Like the Black Berry It’s Real Squeeze Mask, the cut of the Manuka Honey sheet mask fits my face more comfortably than any other sheet mask I’ve ever tried. The mask material seems thinner and more flexible than the Black Berry’s and is also much more saturated. The essence is the clear and watery type, like the My Beauty Diary formulations I’m used to, with a soft, sweet, vaguely honeylike fragrance. So far, so good.
One caution: I accidentally got some of the essence in my eye, and holy CRAP did it sting. It stung like the vengeful ghost of some poor worker bee that had spent its entire unassuming life diligently making honey to nourish the honey bee collective, only to see the product of its labor taken away and squandered on some crazy broad’s face instead. So be careful when you’re placing this mask around your eye area and don’t let any drips reach your eyes.
The Innisfree Manuka Honey sheet mask lasted about 30 minutes on my face before drying out. Throughout that half hour, my skin felt cooled, soothed, and comfortably hydrated. I was concerned about the alcohol in the essence, since Mr. Crazy Snail Lady had had a minor reaction to Innisfree’s similarly formulated Green Tea sheet mask, but I experienced no ill effects. A little essence remained on my face after I took the mask off but absorbed fully with a little massaging and about 15 minutes of waiting. My dryness was fully cured; my skin felt moist and supple and had regained a lovely dewy glow. I sealed the essence in with a layer of Mizon Good Night White sleeping mask, and the results lasted through the next day.

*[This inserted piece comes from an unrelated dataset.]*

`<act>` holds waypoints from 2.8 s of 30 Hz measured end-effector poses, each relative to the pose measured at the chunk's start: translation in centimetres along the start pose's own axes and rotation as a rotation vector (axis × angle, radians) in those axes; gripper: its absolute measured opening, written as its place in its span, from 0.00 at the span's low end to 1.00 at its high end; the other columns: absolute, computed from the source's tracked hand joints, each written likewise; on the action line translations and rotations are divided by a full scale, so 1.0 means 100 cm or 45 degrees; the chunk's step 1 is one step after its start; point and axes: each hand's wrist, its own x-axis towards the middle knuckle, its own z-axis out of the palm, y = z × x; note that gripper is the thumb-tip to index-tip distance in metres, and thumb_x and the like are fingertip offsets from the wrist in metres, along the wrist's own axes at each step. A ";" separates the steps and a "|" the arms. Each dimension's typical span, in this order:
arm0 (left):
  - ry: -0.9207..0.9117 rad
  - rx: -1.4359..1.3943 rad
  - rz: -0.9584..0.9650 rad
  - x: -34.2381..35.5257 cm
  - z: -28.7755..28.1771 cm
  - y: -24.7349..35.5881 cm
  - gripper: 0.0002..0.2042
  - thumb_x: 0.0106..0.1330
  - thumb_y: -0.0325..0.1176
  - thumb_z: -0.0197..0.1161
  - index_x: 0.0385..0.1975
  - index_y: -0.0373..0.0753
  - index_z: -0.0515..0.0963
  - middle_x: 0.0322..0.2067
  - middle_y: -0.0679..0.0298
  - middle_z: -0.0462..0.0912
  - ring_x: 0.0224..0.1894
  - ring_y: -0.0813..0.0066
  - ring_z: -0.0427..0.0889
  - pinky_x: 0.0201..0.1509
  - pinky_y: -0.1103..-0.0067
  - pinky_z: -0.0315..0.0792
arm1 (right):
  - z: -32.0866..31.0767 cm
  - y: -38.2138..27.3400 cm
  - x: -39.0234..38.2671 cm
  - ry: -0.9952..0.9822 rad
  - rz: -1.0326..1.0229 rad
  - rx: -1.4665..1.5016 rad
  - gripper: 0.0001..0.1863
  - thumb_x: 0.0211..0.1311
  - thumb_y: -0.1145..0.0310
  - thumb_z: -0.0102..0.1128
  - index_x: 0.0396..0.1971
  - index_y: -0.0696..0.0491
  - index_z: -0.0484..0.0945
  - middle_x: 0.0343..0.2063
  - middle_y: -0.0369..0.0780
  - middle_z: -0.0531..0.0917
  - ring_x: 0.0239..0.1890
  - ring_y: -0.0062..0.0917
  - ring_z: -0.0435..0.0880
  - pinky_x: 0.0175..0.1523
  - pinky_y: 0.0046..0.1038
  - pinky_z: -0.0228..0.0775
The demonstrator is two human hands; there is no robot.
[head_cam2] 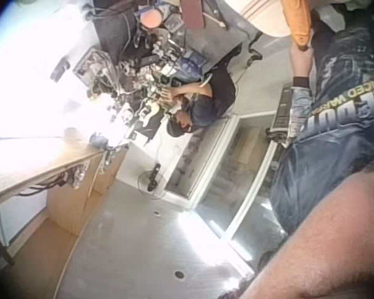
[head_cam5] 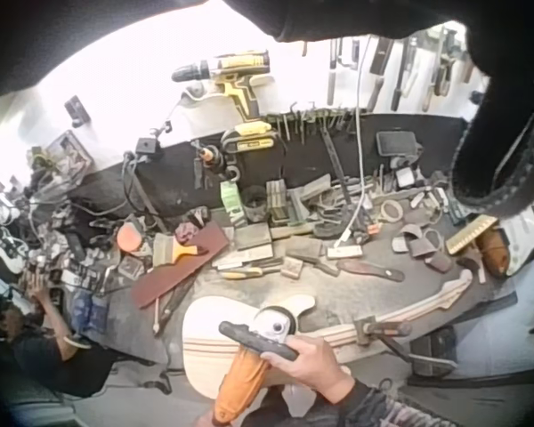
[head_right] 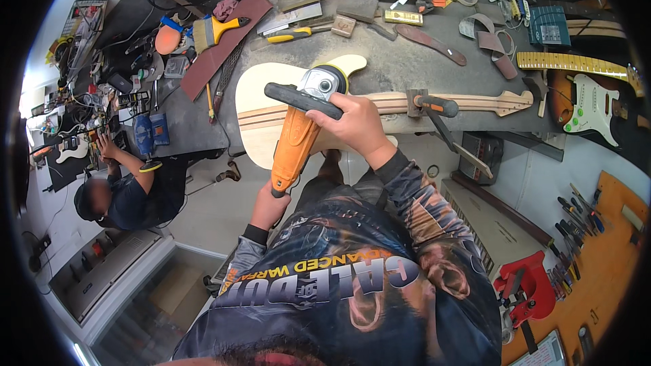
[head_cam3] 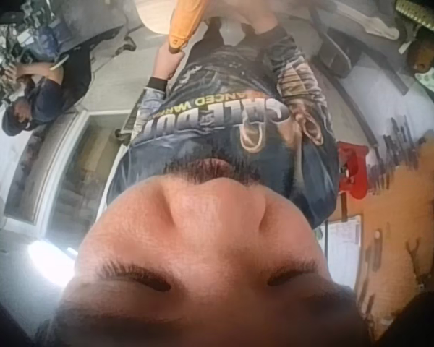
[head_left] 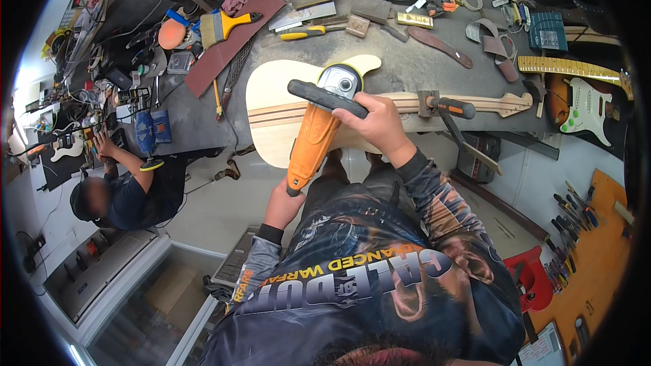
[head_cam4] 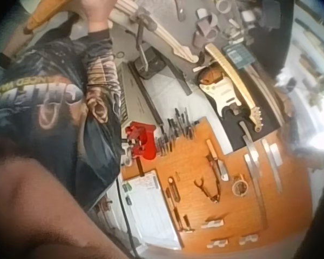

Conclusion: Well, it’s nothing groundbreaking. Intense moisturization is kind of the baseline expectation of a sheet mask, and the Innisfree It’s Real Squeeze Mask in Manuka Honey doesn’t moisturize any better than many other sheet masks I’ve tried. It does live up to its claims, however, and I like that it dried up faster than the MBDs, since that saved me a bit of time in the evening. It’s nice enough, and I’m relieved that it didn’t give me the kind of problems my mister had with the Green Tea.